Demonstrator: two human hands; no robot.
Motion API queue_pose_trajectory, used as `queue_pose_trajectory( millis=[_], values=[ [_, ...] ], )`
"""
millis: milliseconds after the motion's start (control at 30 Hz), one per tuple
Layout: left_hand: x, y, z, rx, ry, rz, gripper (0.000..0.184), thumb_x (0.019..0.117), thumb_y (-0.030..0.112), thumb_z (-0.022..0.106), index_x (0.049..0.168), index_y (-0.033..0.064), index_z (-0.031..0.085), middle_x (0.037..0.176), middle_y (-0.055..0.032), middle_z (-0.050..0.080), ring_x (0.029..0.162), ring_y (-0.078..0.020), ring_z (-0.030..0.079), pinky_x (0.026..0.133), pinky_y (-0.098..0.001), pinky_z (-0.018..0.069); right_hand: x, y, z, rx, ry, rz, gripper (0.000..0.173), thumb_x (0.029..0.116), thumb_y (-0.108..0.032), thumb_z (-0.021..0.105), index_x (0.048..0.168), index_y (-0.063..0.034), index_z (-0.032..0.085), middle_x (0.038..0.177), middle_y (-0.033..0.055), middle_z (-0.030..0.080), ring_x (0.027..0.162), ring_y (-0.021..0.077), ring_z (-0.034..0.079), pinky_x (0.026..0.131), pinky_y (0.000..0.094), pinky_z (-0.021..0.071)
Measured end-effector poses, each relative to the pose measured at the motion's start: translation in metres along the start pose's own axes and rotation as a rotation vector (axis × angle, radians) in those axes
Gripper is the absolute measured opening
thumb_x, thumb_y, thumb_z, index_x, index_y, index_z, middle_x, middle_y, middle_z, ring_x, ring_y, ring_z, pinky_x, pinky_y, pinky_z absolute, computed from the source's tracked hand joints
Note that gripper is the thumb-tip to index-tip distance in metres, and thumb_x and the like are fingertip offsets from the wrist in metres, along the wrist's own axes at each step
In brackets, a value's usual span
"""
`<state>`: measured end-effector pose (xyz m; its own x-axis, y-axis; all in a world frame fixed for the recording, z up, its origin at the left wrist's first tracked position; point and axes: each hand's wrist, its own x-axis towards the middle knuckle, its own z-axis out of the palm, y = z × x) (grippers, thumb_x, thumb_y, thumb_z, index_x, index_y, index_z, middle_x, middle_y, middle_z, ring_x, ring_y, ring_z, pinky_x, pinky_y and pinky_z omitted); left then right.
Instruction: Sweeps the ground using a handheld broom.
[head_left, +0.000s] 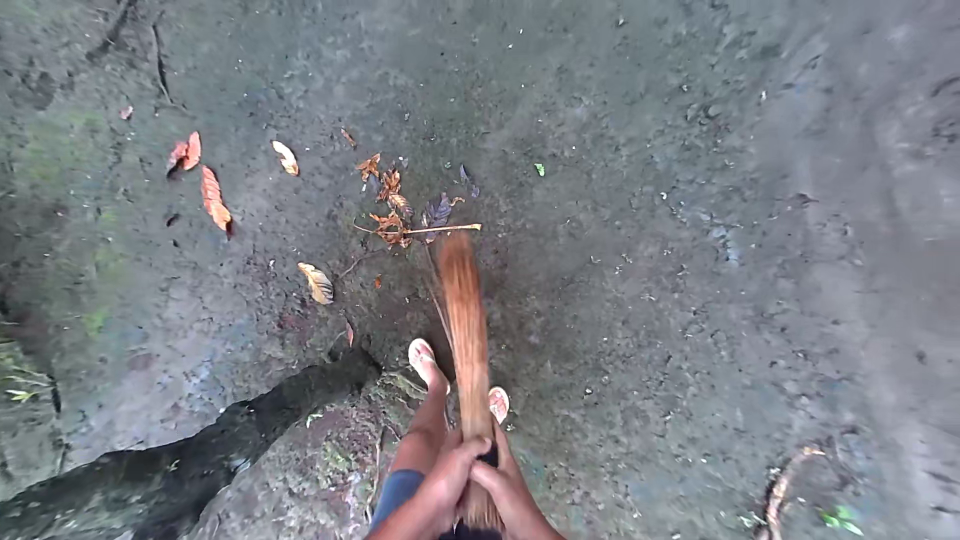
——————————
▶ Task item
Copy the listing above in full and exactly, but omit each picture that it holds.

▶ Answer space
Demonstrator: two human hands; no robot.
Motion API queue_pose_trajectory, used as `queue_pose_trajectory( millis=[_], values=[ [_, ...] ], )`
"""
millis: milliseconds after the motion's start (control at 30 Hz), one per tuple
Layout: left_hand: x, y, z, rx, ry, rz, gripper (0.000..0.184), thumb_x (0.019..0.117), thumb_y (-0.030..0.112), thumb_z (-0.022..0.106), index_x (0.049..0.168), index_y (-0.033..0.064), index_z (-0.031..0.085), middle_x (0.037..0.176), middle_y (-0.055..0.032), middle_z (-0.050..0.080), ring_x (0.029..0.162), ring_y (-0.078..0.020), ring_z (-0.030..0.079), pinky_x (0.026..0.133), pinky_y (-0.098..0.001), pinky_z (-0.018..0.069); right_hand: x, y, z, rx, ry, rz, gripper (0.000..0.173), thumb_x (0.029..0.116), thumb_y (-0.108..0.032), thumb_z (-0.021..0.105), index_x (0.048..0.168), index_y (-0.063..0.034), index_z (-0.032..0.085), middle_x (0.038..0.177), middle_y (-0.033..0.055), middle_z (-0.030..0.080), ring_x (0.027..0.162), ring_y (-0.021..0.077), ring_z (-0.034..0.079), pinky_x (0.026..0.131), pinky_y (0.000..0.094), pinky_z (-0.021..0.071)
Measured end-effector poses, each relative to the pose measured at the motion's start: translation in metres along the start pose's own axes and rotation as a rotation vector (axis × angle, radians) in those axes
Gripper is the absolute measured opening
thumb_x, thumb_y, thumb_z, index_x, index_y, index_z, middle_x, middle_y, middle_z, ring_x, ring_y, ring_z, pinky_x, pinky_y, pinky_z absolute, computed from the source's tracked hand joints
Note that gripper is the thumb-tip to index-tip distance in metres, and thumb_x and the like are fingertip offsets from the wrist in metres, along the wrist's own axes at each step
In brackets, a value's usual span
"""
`<state>`: measured end-effector pose (xyz m; its own x-axis, y-axis; all in a world frame fixed for the recording, z up, its origin at the left wrist's first tracked position; point and axes: each hand's wrist, its own x-axis towards the middle knuckle, its own z-axis out of the palm, y = z × x) (grippers, thumb_x, thumb_y, thumb_z, index_x, index_y, index_z, middle_x, middle_y, middle_z, ring_x, ring_y, ring_z, pinky_x, pinky_y and pinky_z omitted); left then right.
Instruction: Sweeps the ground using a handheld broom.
[head_left, +0.000s] 

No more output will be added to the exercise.